- Born: Cambrai in the Nord Department, France
- Education: Institut supérieur de gestion de Paris
- Occupations: Business executive, banker
- Known for: Former CEO of the Groupe Caisse d'Épargne

= Nicolas Mérindol =

French business executive

Nicolas Mérindol is a French Business executive who was the former CEO of the Groupe Caisse d'Épargne. Since July 2012 he has been the Chairman and Partner of Amilton, a financial services group.

He was formerly the Vice-Chairman for France of Banca Leonardo, a position he took up in January 2010. He has also served as the Chairman of Constructa Asset Management’s Board of Directors since December 2012.

== Education ==
Nicolas Mérindol obtained a degree from the Institut supérieur de gestion de Paris (ISG) and is a qualified chartered accountant.

== Career ==
Nicolas Mérindol’s career began in Renault's Financial Department, first in France and then in Argentina from 1984 to 1987. He went on to join the Caisse des dépôts et consignations (CDC) where he was responsible for regional credit institutions (SOREFIs). He then joined Groupe Caisse d'épargne in 1988.

After several years on the ground in various managerial positions at the Caisse d'Épargne in Picardie, he became the CFO in 1996, then the CEO of Groupe Caisse d’Épargne in September 2006.

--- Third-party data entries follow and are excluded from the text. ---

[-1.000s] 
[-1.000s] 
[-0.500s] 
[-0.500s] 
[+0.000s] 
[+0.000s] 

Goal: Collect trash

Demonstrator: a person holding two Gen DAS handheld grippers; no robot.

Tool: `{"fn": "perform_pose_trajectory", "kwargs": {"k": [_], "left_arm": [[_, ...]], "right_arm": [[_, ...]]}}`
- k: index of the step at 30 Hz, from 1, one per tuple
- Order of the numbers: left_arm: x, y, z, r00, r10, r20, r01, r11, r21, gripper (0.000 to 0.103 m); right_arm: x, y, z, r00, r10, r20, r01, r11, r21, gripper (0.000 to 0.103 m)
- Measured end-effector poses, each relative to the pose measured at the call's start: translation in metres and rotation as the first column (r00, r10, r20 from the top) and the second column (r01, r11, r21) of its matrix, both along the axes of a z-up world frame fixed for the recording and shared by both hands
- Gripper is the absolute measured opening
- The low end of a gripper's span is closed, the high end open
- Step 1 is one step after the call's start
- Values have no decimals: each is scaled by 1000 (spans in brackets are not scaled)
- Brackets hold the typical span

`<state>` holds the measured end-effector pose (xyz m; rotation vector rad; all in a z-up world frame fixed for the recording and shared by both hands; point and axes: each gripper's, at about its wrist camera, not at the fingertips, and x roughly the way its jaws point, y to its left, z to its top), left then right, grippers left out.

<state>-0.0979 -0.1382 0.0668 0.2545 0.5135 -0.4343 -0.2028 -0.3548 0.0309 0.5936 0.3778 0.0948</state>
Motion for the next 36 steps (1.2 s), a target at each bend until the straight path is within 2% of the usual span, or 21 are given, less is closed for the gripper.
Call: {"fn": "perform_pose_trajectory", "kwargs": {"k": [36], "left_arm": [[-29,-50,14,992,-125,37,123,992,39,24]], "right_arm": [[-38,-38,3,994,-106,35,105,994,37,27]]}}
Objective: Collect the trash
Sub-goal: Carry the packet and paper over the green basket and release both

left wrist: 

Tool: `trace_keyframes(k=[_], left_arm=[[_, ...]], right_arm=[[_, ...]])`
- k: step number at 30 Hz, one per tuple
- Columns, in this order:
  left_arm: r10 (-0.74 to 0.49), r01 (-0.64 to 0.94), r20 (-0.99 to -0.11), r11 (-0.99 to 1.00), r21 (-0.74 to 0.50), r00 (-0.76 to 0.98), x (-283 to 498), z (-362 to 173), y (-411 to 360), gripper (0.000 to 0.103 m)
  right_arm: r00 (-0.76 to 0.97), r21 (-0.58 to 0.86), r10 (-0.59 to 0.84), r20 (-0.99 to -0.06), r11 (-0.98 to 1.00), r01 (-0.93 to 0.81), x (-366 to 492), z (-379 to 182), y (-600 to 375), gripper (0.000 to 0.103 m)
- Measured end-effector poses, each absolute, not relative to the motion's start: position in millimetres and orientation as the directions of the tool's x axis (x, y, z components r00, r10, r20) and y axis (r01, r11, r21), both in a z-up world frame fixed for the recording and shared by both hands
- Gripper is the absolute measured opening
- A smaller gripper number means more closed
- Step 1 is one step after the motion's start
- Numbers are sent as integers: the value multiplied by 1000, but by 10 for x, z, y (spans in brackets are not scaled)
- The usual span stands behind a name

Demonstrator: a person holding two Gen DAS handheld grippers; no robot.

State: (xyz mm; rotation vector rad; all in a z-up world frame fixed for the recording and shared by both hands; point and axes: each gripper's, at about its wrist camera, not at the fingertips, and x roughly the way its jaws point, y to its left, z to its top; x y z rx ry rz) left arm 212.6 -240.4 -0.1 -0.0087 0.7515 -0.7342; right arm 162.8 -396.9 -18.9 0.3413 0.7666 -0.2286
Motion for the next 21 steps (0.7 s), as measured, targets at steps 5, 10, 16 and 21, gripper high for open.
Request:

As CEO of Groupe Caisse d’Épargne, Nicolas Mérindol held a number of board positions in the banking, insurance, and services industries:
- Chairman of the Board of Crédit foncier de France
- Chairman of the Supervisory Board of Banque Palatine
- Chairman of the Supervisory Board of Gestrim
- Chairman of the Supervisory Board of La Compagnie 1818 Banquiers Privés
- Chairman of GCE Capital (Venture Capital)
- Member of the Board of Directors of CNP Assurances
- Member of the Supervisory Board of Natixis (Investment Bank)
- Member of the Board of Directors of Nexity (Real Estate)
- Member of the Board of Coface(Insurance)

In 2007 he launched a sustainable development programme at Groupe Caisse d'Epargne called “Bénéfices Futurs”. This was a pioneering programme for a large banking group, the objective of which was to rate all products according to three criteria: safety, responsibility, and climate. He also worked on social issues alongside the National Federation of Caisses D’Épargne, developing measures to fight against banking exclusion through the “Parcours Confiance” programme.
During this time period he also held investment banking positions in France and abroad, including:

- Chairman of the Supervisory Board of Fonds de Garantie des Déposants
- President of the European Banking Committee (EBIC)
- Director of La Banca Carige (Italy)

In October 2008, during the 2008 financial crisis, following a trading loss of €751 million by a trader, he resigned from his position as Chief Executive Officer of Groupe Caisse d'Épargne, at the same time as the Chairman of the Management Board Charles Milhaud. After leaving Groupe Caisse d’Epargne, he created his own consulting firm and then joined Banca Leonardo in January 2010 as Vice-Chairman for the Group’s French subsidiaries.

In July 2012 he launched "Amilton", an independent banking services group that he directs through Amilton Partenaires, where he is a strategic shareholder. Amilton works in the fields of Asset Management, Corporate Finance Consulting, and Specialised Financial Services.

Nicolas Mérindol is also a member of the Board of Directors of several other companies.

== Other positions ==
As part of his commitment to social issues, Nicolas Mérindol has been active in a number of organisations

- Member of the Social Cohesion Fund Committee
- Member of the National Sustainable Development Committee
- Member of the Board of Directors of Vigeo
- Professor of Financial Mathematics and Finance at ESCAE (Amiens School of Management)

In 2009, he became Chairman of the Board of Directors of AMREF Flying Doctors, and was later elected to its International Board based in Kenya. AMREF is the most important African humanitarian NGO focused on health and medical research.

In 2012 he was elected to the board of Hôpital Foch.
Nicolas Mérindol is also a commercial court judge, having been elected in 2010 and 2012 to the Bobigny Commercial Court.

== Distinctions ==
Nicolas Mérindol is a recipient of the Moroccan Order of Ouissam Alaouite.